Exercise requirements: Whenever a line in the entries below contains "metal", copy that line.

- - -

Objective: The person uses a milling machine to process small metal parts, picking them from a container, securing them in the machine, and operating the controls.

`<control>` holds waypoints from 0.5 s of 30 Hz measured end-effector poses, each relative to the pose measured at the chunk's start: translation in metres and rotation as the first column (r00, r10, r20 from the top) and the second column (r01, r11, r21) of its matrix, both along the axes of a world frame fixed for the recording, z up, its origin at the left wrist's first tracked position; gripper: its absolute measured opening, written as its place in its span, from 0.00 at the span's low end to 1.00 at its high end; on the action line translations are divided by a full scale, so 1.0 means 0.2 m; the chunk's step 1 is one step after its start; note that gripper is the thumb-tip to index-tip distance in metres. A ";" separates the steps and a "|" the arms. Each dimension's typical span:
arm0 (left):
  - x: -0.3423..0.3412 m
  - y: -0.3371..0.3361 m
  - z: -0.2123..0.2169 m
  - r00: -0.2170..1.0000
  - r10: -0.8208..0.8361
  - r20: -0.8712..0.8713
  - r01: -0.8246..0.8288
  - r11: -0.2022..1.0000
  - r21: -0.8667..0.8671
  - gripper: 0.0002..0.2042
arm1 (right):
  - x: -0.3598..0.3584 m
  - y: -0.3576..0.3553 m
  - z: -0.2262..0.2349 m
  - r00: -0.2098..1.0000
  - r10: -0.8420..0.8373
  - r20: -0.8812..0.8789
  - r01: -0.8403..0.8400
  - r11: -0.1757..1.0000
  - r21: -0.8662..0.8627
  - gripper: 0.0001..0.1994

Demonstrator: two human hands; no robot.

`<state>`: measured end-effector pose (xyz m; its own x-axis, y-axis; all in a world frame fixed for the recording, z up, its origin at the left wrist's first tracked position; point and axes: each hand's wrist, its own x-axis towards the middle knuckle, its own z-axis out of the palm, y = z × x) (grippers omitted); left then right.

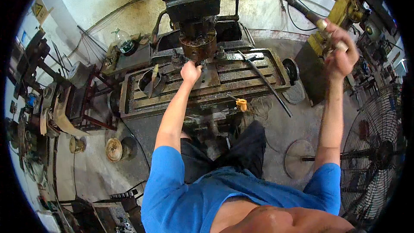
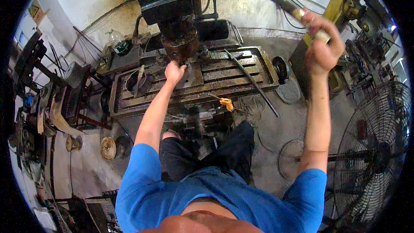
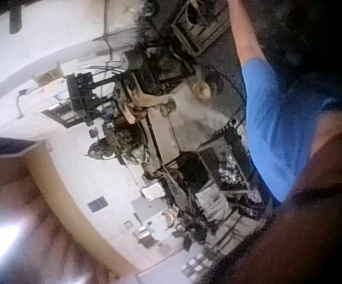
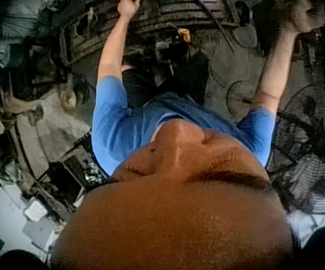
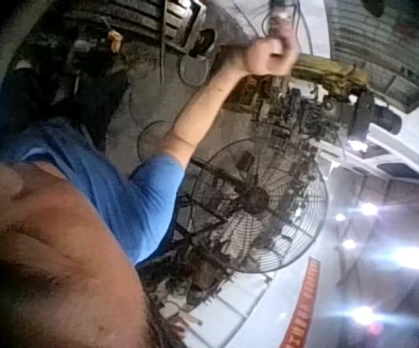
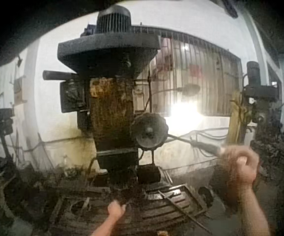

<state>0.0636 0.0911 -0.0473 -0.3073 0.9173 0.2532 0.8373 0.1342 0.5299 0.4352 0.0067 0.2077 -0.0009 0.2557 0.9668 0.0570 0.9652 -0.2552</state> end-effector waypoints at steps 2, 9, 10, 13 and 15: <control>-0.01 0.01 -0.03 1.000 -0.008 -0.002 0.008 0.998 0.055 0.14 | -0.01 -0.02 0.12 0.996 -0.075 0.045 0.077 0.996 -0.046 0.13; 0.00 0.02 -0.06 1.000 -0.013 -0.029 0.016 0.994 0.113 0.13 | -0.05 -0.02 0.00 0.998 -0.006 -0.070 0.003 0.999 -0.048 0.15; -0.02 0.03 -0.08 0.999 -0.017 -0.034 0.022 0.991 0.135 0.13 | -0.06 -0.03 -0.01 0.996 -0.023 -0.082 0.018 0.998 -0.065 0.15; -0.03 0.05 -0.09 0.999 -0.032 -0.016 0.034 0.993 0.116 0.14 | -0.06 -0.03 -0.09 0.996 -0.042 -0.079 0.040 0.999 -0.017 0.14; -0.03 0.04 -0.08 1.000 -0.023 -0.018 0.025 0.997 0.076 0.14 | -0.06 -0.03 -0.08 0.996 -0.060 -0.069 0.058 0.998 -0.035 0.14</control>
<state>0.0575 0.0988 -0.0624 -0.2805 0.9023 0.3274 0.8487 0.0738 0.5237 0.4226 0.0002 0.1924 0.0822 0.2854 0.9549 0.0946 0.9516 -0.2925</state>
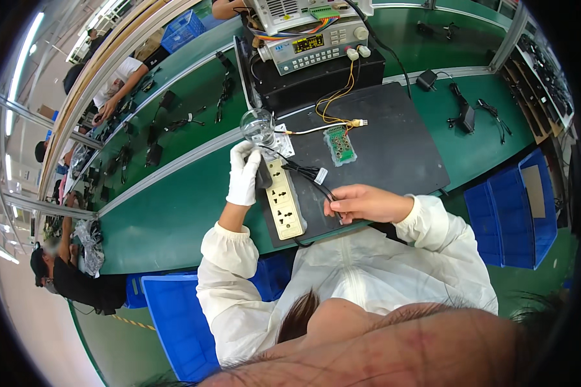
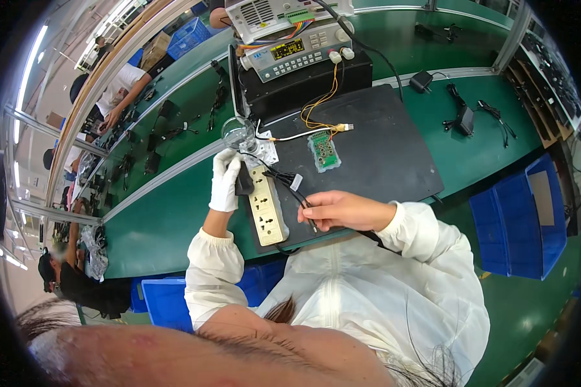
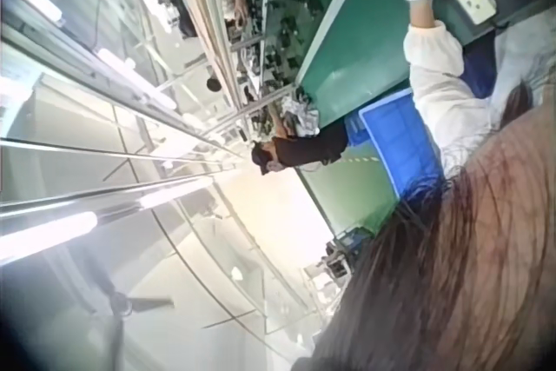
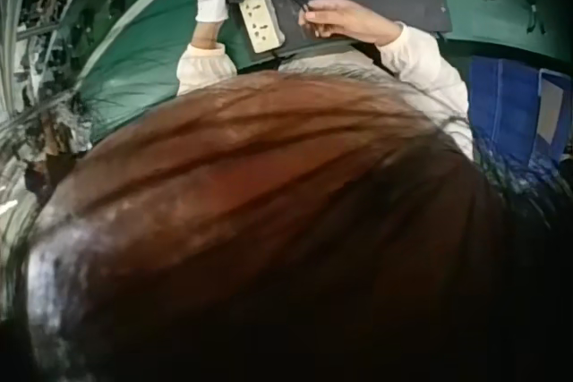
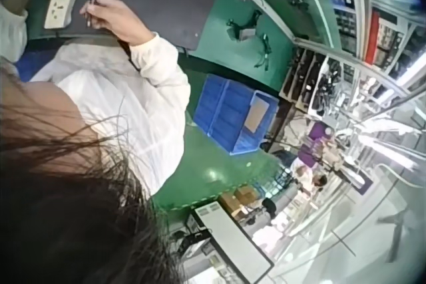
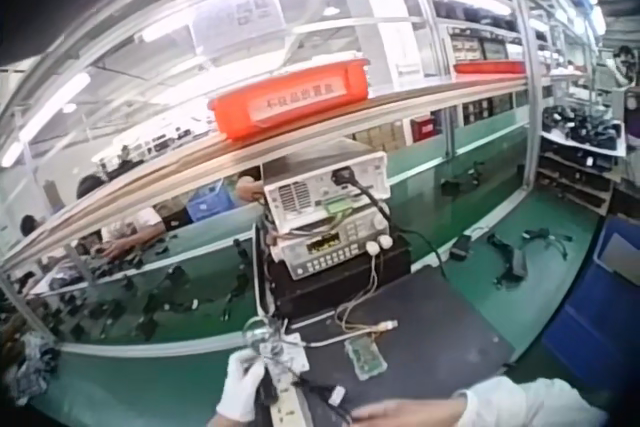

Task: The person tests power adapters by plugging each one into a power strip, contacting its cable connector against a test circuit board, and placing the tested adapters into a bin and onto the workbench.

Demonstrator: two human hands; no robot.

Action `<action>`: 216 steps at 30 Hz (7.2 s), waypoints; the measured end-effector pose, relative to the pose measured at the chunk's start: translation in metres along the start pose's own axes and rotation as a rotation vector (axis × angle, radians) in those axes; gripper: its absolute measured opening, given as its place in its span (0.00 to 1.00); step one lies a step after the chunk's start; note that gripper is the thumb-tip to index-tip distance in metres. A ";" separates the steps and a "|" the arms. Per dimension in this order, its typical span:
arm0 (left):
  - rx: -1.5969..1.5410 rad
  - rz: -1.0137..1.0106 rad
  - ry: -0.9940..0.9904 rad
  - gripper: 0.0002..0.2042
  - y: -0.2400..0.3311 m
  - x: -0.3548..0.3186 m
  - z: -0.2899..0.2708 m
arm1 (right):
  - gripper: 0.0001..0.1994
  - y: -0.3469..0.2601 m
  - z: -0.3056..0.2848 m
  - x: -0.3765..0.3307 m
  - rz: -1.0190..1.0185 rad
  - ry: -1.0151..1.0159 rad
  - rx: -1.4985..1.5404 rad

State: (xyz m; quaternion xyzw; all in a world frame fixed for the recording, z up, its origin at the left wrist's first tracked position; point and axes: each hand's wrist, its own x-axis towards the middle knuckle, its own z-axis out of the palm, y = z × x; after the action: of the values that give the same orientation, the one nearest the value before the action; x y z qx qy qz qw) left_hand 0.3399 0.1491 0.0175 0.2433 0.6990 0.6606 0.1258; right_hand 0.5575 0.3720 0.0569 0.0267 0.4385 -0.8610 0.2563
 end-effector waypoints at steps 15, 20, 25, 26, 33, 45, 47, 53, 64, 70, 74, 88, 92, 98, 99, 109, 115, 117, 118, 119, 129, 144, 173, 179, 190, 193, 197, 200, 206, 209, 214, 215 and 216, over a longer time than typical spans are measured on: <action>-0.063 0.088 -0.141 0.12 -0.018 0.016 0.002 | 0.09 -0.045 -0.092 0.052 -0.732 0.710 -1.270; -0.125 0.128 -0.074 0.17 -0.013 0.008 0.008 | 0.07 -0.042 -0.085 0.053 -0.792 0.746 -1.222; -0.082 0.135 -0.066 0.21 -0.016 0.007 0.004 | 0.06 -0.037 -0.092 0.057 -0.885 0.730 -1.353; -0.089 0.124 -0.066 0.22 -0.014 0.007 0.004 | 0.07 -0.036 -0.092 0.056 -0.902 0.730 -1.380; -0.085 0.075 -0.076 0.24 -0.005 0.005 0.006 | 0.08 -0.035 -0.092 0.059 -0.836 0.741 -1.340; -0.019 0.099 -0.091 0.26 -0.004 0.003 0.005 | 0.07 -0.035 -0.090 0.061 -0.909 0.732 -1.346; -0.022 0.099 -0.091 0.26 -0.004 0.004 0.005 | 0.07 -0.038 -0.091 0.062 -0.882 0.724 -1.365; -0.049 0.109 -0.085 0.25 -0.013 0.004 0.002 | 0.06 -0.038 -0.091 0.061 -0.793 0.698 -1.354; -0.029 0.139 -0.123 0.26 -0.018 0.007 -0.002 | 0.09 -0.036 -0.086 0.057 -0.813 0.697 -1.237; -0.095 0.148 -0.139 0.27 -0.023 0.006 -0.003 | 0.07 -0.037 -0.090 0.057 -0.839 0.708 -1.280; -0.077 0.160 -0.146 0.27 -0.023 0.006 -0.004 | 0.07 -0.038 -0.087 0.054 -0.788 0.684 -1.299; -0.048 0.164 -0.185 0.26 -0.020 -0.003 0.001 | 0.08 -0.037 -0.087 0.055 -0.809 0.652 -1.359; 0.064 0.137 -0.137 0.33 -0.020 -0.004 -0.001 | 0.09 -0.037 -0.089 0.054 -0.778 0.645 -1.384; 0.087 0.175 -0.122 0.33 -0.029 -0.003 -0.003 | 0.10 -0.037 -0.087 0.055 -0.781 0.634 -1.381; 0.102 0.169 -0.138 0.34 -0.030 -0.003 -0.004 | 0.10 -0.037 -0.087 0.055 -0.781 0.634 -1.382; 0.029 0.119 -0.169 0.37 -0.034 -0.003 -0.005 | 0.10 -0.038 -0.085 0.055 -0.750 0.634 -1.375; 0.108 0.260 -0.078 0.40 -0.028 -0.006 0.005 | 0.10 -0.038 -0.085 0.053 -0.753 0.642 -1.379; 0.132 0.272 -0.096 0.42 -0.028 -0.006 0.004 | 0.10 -0.038 -0.085 0.054 -0.751 0.654 -1.382; 0.153 0.284 -0.113 0.44 -0.027 -0.007 0.006 | 0.10 -0.039 -0.085 0.055 -0.764 0.652 -1.391; 0.184 0.343 -0.105 0.44 -0.026 -0.007 0.006 | 0.10 -0.038 -0.086 0.056 -0.776 0.650 -1.401; 0.385 0.745 0.054 0.29 -0.018 -0.003 0.008 | 0.06 -0.033 -0.094 0.059 -0.917 0.677 -1.340; 0.075 1.071 -0.110 0.37 -0.006 -0.037 0.010 | 0.21 -0.009 0.008 0.053 -1.227 0.903 -1.319; 0.119 0.593 -0.112 0.34 -0.023 -0.020 0.027 | 0.28 -0.091 -0.144 -0.187 -0.963 1.674 -0.795; 0.120 0.507 -0.052 0.30 -0.027 -0.020 0.023 | 0.31 -0.067 -0.183 -0.171 -0.483 1.822 -1.297; 0.312 0.327 0.333 0.19 -0.084 0.036 -0.017 | 0.24 -0.043 -0.162 -0.149 -0.543 1.926 -1.567; 1.093 0.506 0.292 0.17 -0.071 0.075 -0.044 | 0.18 -0.023 -0.122 -0.135 -0.747 1.696 -1.387; 1.619 0.605 0.159 0.17 -0.033 0.122 -0.054 | 0.14 0.009 -0.082 -0.105 -0.850 1.357 -1.346; 1.965 0.079 0.114 0.22 -0.007 0.148 -0.046 | 0.12 0.027 -0.069 -0.083 -0.810 1.255 -1.352; 1.708 -0.340 0.271 0.23 -0.012 0.155 -0.085 | 0.09 0.032 -0.076 -0.080 -0.811 1.292 -1.574; 1.043 -0.259 0.450 0.26 -0.036 0.136 -0.141 | 0.08 0.028 -0.072 -0.079 -0.847 1.219 -1.574; -0.369 -0.170 0.109 0.21 0.024 0.057 -0.097 | 0.08 0.030 -0.073 -0.085 -0.796 1.255 -1.527; -0.334 -0.102 -0.021 0.22 0.042 0.032 -0.090 | 0.08 0.028 -0.069 -0.085 -0.807 1.249 -1.514; -0.151 -0.097 -0.090 0.24 0.059 0.009 -0.080 | 0.08 0.026 -0.064 -0.083 -0.804 1.242 -1.509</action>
State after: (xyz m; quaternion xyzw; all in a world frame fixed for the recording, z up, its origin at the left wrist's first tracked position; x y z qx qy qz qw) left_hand 0.3026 0.0852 0.0847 0.2288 0.6516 0.6930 0.2070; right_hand 0.6299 0.4434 0.0213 0.1494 0.8909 -0.2220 -0.3669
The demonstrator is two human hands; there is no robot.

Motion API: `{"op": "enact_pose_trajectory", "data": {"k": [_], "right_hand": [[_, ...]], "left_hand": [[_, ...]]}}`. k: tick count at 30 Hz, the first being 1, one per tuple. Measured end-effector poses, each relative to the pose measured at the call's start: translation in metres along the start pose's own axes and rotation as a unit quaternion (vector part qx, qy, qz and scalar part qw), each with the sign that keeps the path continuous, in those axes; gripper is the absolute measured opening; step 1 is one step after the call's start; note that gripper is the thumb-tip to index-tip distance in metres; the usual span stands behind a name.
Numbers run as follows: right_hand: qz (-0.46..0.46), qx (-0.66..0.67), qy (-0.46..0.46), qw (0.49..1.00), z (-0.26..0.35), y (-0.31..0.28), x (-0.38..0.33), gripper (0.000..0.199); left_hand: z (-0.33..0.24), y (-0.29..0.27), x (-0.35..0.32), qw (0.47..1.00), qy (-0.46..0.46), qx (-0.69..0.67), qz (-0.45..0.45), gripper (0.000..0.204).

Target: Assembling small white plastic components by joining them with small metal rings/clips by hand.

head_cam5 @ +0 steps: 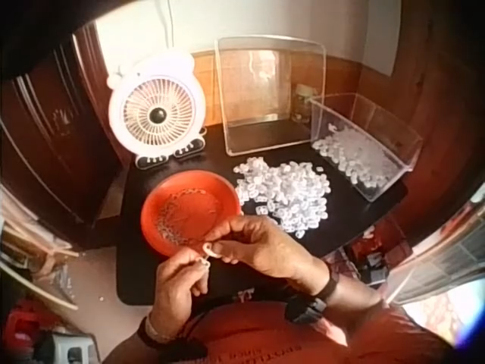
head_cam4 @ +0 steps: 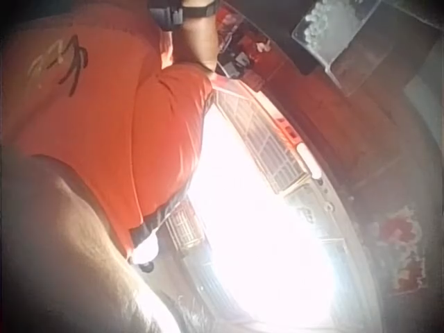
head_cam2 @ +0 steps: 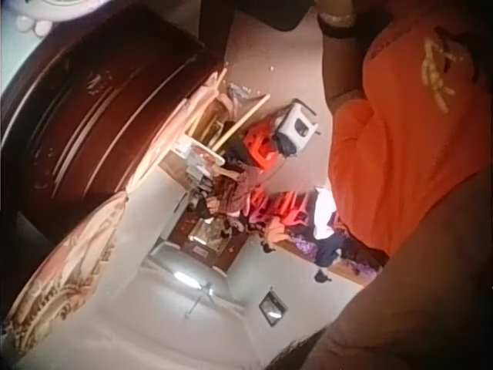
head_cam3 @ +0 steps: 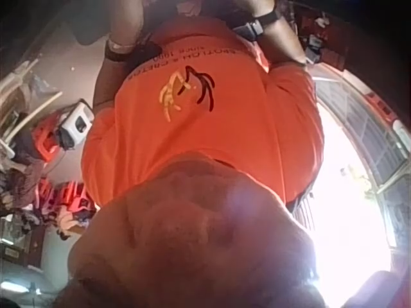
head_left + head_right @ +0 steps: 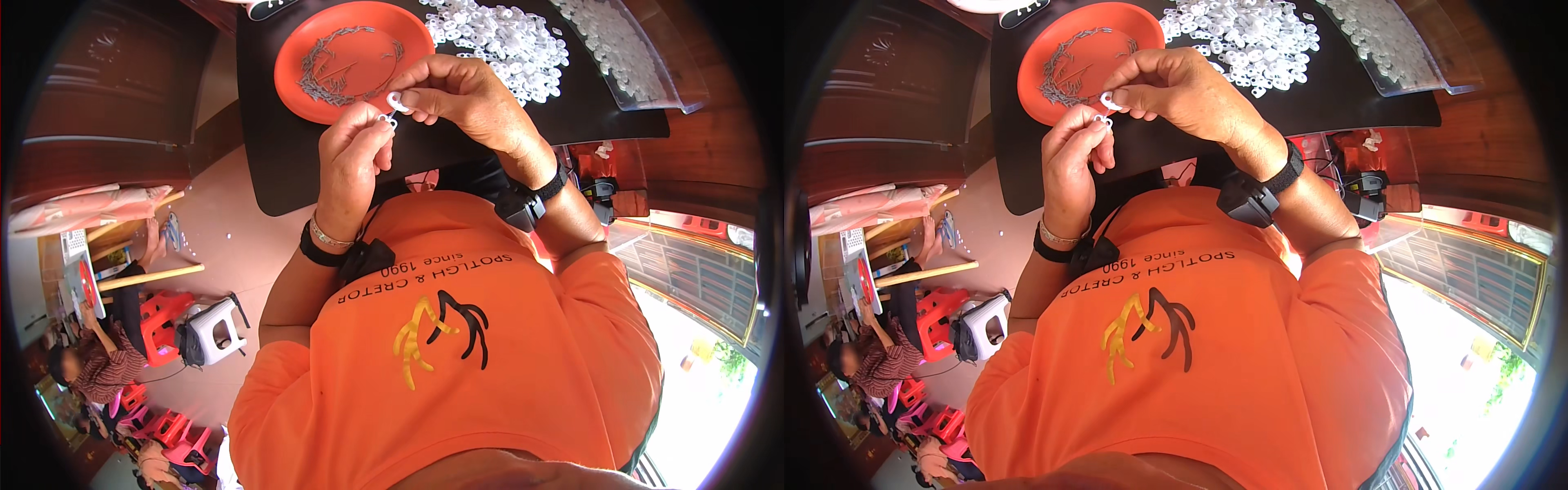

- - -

Solution for this task:
Objective: The person uses a milling machine to process small metal parts, picking them from a container, securing them in the machine, and operating the controls.
Target: Assembling small white plastic components by joining them with small metal rings/clips by hand.

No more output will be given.